Hey, even critics are supposed to have sort of a life, and I'm doing my best to so too, so here's are a few shorter reviews of films I've seen recently.
Rated R, 99 minutes
In French with English subtitles
"Raw" is a provocative, engaging and lurid French film about cannibalism that would make Hannibal Lecter very happy. Lifelong vegetarian Justine (Garance Marillier) arrives at veterinary school to start college, but a hazing ritual involving the consumption of rabbit kidneys at the urging of her upperclassman sister, Alexia (Ella Rumpf) reveals a previously unknown desire for raw human flesh.
Directed and written by Julia Ducournau in her debut feature film, "Raw" is definitely and understandably not a film for everyone, given it's highly charged, divisive subject matter. It's as bloody as you might expect, but also very thought-provoking and symbolic: Justine's desire for human flesh is a substitute for her inability to have decent human relationships. It also creates one of the most unique sibling rivalries in cinematic history, as the two girls try to one up each other - with eating human flesh, that is.
Not the faint of heart (I had trouble with a few scenes myself, and had to close my eyes), "Raw" is a thoughtful exploration on human relationships, and not just eating each other. It's also an auspicious debut for French filmmaker Ducornau, who will be one to watch after this.
Rated R, 101 minutes
Wes's Grade: C+
Neurotic, quirky indie dramedies are a dime a dozen these days, and the new indie dramedy "Wilson," based on the engaging Daniel Clowes graphic novels of the same name, wears its quirkiness on its sleeve like a badge of honor. With a great cast and a few genuinely funny moments, the uneven film tries to model itself after Larry David's much more likable "Curb Your Enthusiasm" with more unpleasant results here (even that show's Cheryl Hines appears briefly here, barely recognizable).

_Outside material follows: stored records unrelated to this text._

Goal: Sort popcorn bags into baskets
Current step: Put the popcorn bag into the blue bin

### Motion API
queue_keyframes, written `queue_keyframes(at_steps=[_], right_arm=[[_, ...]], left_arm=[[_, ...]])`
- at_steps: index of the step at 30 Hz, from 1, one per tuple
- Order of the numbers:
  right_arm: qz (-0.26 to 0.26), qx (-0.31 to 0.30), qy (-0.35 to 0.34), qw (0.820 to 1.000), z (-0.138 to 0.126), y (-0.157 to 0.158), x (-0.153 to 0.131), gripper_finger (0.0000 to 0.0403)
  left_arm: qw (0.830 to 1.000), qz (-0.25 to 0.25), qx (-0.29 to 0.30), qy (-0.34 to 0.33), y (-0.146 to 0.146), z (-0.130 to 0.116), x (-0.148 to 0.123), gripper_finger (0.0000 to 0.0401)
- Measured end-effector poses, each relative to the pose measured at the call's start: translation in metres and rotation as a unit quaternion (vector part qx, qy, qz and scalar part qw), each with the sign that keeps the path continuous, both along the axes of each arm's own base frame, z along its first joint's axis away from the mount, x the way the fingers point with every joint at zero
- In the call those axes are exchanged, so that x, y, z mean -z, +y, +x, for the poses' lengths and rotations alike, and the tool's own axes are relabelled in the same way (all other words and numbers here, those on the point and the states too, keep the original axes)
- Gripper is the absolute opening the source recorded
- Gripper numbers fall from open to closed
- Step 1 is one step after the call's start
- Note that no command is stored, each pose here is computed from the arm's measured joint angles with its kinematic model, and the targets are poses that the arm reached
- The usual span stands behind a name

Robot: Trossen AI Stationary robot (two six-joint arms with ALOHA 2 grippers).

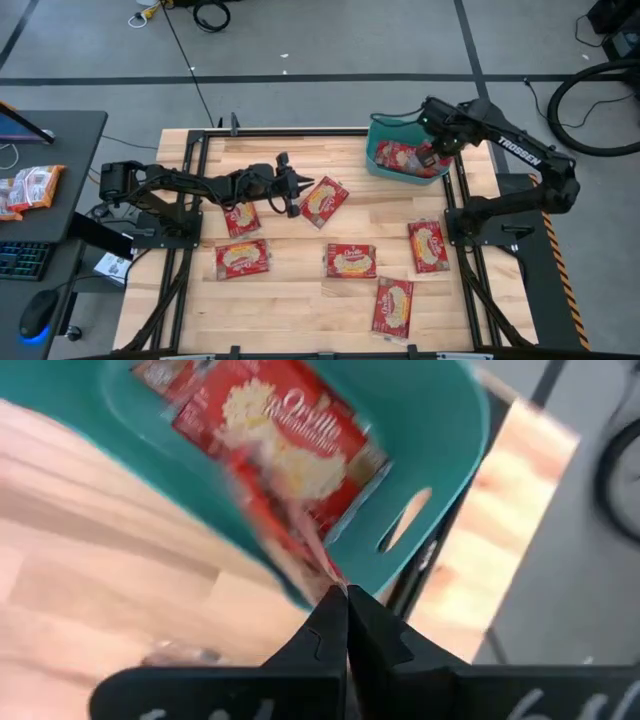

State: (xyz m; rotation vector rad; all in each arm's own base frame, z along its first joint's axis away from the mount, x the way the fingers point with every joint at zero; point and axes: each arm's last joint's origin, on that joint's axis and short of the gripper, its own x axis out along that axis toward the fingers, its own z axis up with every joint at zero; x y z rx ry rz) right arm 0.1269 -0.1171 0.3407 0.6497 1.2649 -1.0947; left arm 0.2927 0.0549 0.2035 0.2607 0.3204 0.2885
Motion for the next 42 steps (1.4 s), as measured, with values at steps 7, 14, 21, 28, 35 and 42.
queue_keyframes(at_steps=[7, 14, 21, 28, 35, 42], right_arm=[[0.061, 0.06, -0.045, 0.995, -0.013, -0.01, 0.001, 0.0006], [0.078, 0.04, -0.115, 0.989, -0.012, -0.019, 0.0, 0.0007], [0.056, 0.048, -0.2, 0.977, -0.01, -0.034, -0.004, 0.0007], [0.061, 0.083, -0.217, 0.971, -0.016, -0.039, -0.004, 0.0007], [0.04, 0.099, -0.228, 0.968, -0.03, -0.031, -0.012, 0.0007], [0.015, 0.121, -0.22, 0.968, -0.043, -0.031, -0.016, 0.0007]], left_arm=[[1.0, 0.013, 0.004, 0.004, 0.0, 0.0, 0.0, 0.0043], [0.999, 0.032, 0.01, 0.01, 0.0, 0.0, 0.0, 0.0043], [0.999, 0.041, 0.012, 0.006, 0.0, 0.0, -0.001, 0.0043], [0.999, 0.041, 0.011, 0.007, 0.0, 0.0, -0.001, 0.0043], [0.999, 0.041, 0.011, 0.011, 0.0, 0.0, -0.001, 0.0043], [0.999, 0.041, 0.011, 0.011, 0.0, 0.0, -0.001, 0.0043]])
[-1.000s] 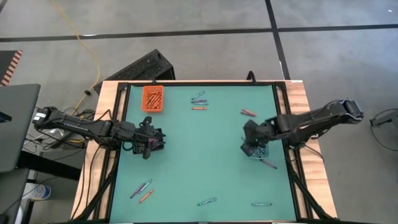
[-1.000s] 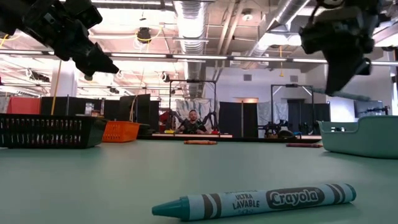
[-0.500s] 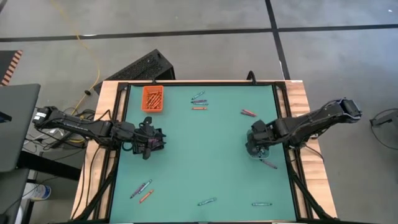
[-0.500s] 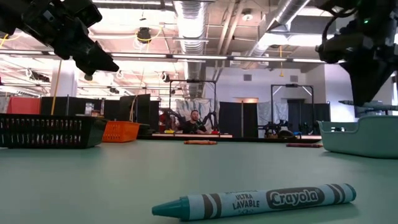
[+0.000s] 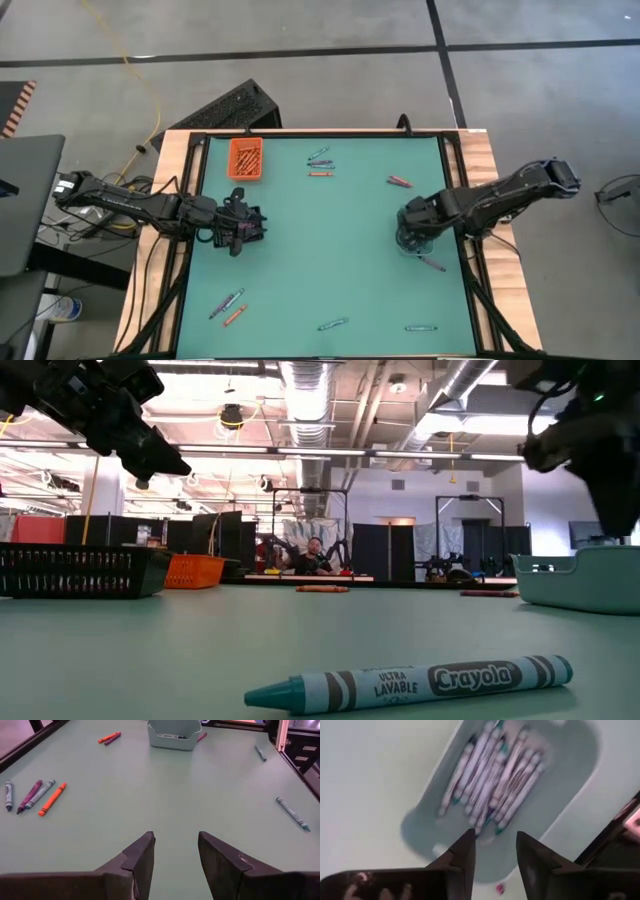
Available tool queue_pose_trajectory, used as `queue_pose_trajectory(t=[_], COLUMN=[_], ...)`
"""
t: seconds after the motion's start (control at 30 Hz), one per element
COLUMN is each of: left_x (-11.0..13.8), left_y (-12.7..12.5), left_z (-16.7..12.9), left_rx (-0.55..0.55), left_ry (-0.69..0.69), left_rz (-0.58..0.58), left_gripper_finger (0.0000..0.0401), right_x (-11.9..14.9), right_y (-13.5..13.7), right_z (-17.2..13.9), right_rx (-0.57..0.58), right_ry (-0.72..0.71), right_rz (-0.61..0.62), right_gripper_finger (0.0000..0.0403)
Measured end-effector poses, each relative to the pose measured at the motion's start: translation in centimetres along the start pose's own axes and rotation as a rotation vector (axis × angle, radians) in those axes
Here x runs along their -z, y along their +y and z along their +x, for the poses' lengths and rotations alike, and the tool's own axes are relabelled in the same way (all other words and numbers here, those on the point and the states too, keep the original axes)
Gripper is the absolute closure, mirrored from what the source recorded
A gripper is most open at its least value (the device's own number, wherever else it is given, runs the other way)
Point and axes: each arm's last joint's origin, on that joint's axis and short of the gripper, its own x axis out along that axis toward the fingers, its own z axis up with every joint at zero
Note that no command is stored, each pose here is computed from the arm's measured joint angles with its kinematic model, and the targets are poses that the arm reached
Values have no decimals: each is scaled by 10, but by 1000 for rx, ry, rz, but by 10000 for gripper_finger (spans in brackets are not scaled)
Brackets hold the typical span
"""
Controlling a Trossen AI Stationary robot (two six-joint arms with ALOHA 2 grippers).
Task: Sort crayons
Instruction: Put the light blue crayon into the blue bin
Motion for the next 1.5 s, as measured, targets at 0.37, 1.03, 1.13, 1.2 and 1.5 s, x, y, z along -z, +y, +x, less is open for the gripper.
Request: queue_pose_trajectory(t=[0.37,1.03,1.13,1.2,1.5], left_x=[0,-3,-4,-3,-2], left_y=[0,-1,-1,-1,-1], left_z=[0,0,0,0,0], left_rx=[0,6,7,7,9], left_ry=[-1,-29,-35,-35,-24], left_rz=[-1,-2,26,45,83], left_gripper_finger=[260,260,260,260,260], right_x=[65,117,133,144,170], right_y=[30,75,90,96,110], right_z=[-15,36,40,43,64], right_rx=[-180,-453,-571,-574,-416], right_ry=[-22,-78,-11,26,61], right_rz=[-301,-708,-791,-852,-999], right_gripper_finger=[270,251,252,252,252])
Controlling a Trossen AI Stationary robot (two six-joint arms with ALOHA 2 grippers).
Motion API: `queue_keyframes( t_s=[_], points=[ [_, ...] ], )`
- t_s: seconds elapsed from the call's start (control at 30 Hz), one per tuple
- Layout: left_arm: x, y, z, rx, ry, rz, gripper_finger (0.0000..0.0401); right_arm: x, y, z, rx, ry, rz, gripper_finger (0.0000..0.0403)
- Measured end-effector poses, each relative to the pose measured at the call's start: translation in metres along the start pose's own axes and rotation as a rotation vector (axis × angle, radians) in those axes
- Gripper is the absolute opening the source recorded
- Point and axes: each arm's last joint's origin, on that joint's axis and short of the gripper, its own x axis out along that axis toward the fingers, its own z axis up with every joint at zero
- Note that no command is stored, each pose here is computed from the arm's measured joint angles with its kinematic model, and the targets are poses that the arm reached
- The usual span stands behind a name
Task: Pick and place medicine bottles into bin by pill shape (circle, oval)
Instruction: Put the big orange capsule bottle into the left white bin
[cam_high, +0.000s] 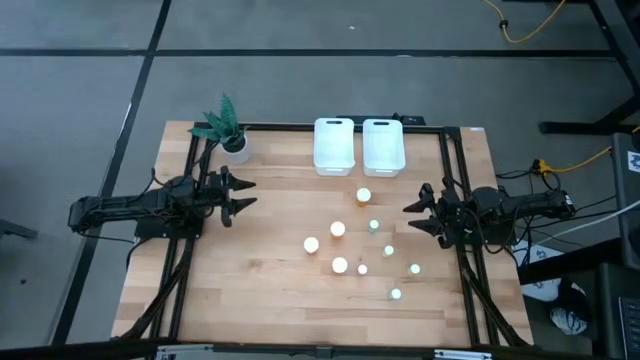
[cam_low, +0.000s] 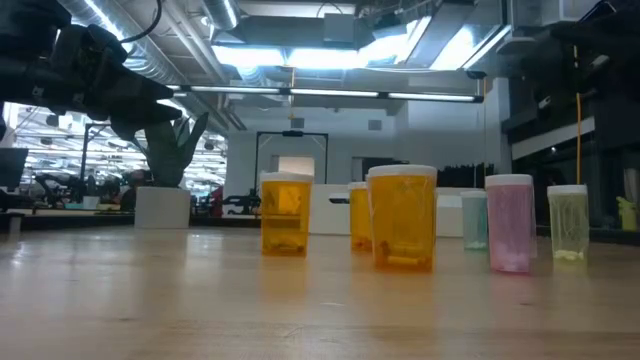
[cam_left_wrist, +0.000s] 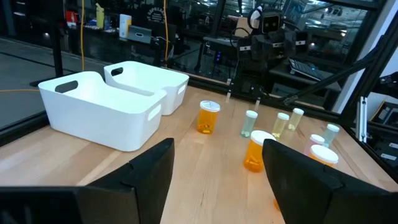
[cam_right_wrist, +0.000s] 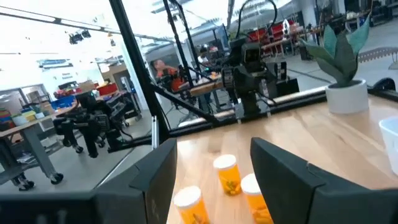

A lonely, neurotic and hilariously honest middle-aged man (Woody Harrelson) reunites with his estranged wife (Laura Dern) and meets his teenage daughter (Isabella Amara) for the first time.
Directed by "The Skeleton Twins" Craig Johnson and a script by Clowes, "Wilson" is a charming film that plays to its unfiltered leading character, but Clowes' script tends to meander without accomplishing much, even when Wilson goes on the hunt for his ex-wife and long-lost daughter. It helps that his ex-wife is played by the lovely Dern, who's excellent here, and his daughter is played by affecting newcomer Amara, who'll be seen in the upcoming "Spider-Man" film.
Though Harrelson is an inspired choice as the grumpy Wilson, I felt a little disconnected by it all, and tonally it felt way too familiar with many other independent films such as 2001's "Ghost World." It's not horrible, but I expected more from "Wilson" and considering its cast and crew, is a mild disappointment.
The Sense of An Ending
Rated PG-13, 108 minutes
Wes's Grade: B-
The distinctly new British drama "The Sense of An Ending" is a compelling, well-acted reminder of how our memories fade as we grow older, how we make bad things that happened to us years ago much worse and good things often a lot better than they really were. Based on the novel of the same name by Julian Barnes, it's a thoughtful look at how we frame events in our lives as we age.
A business owner named Tony (Jim Broadbent) reunites with his first love Veronica (Charlotte Rampling) after a letter and a diary force him to confront some secrets of his past.
Directed by "The Lunchbox's" Ritesh Batra with a script by British playwright Nick Barnes, the slow-moving but powerful British character study "The Sense of An Ending" is thoughtfully executed by Batra and superbly acted by Oscar-winner Broadbent (also of the "Harry Potter" series), as the self-centered and opinionated older version of Tony (the younger played by Billy Howle, who reminds of a much-younger Eddie Redmayne), who struggles to piece together the events of his past.
Director Batra handles the material well, especially the extensive flashbacks, which can be tricky, very well here, given that they're entirely necessary to putting together the pieces of the film. Oscar-nominee Rampling is also solid in a brief role as the older Veronica; "Downton Abbey's" Michelle Dockery and character actress Emily Mortimer also appear briefly, but it's Broadbent who grounds the film so believeably in a poignant turn.
There are also some moments of warm humor, especially as Tony tells much of it to his lawyer ex-wife Margaret (Harriet Walter), and their interplay adds some lighter texture to its serious tone. "The Sense of An Ending" is one of those low-key, underrated films that'll slip by you without noticing, so I recommend you put this on your list to see.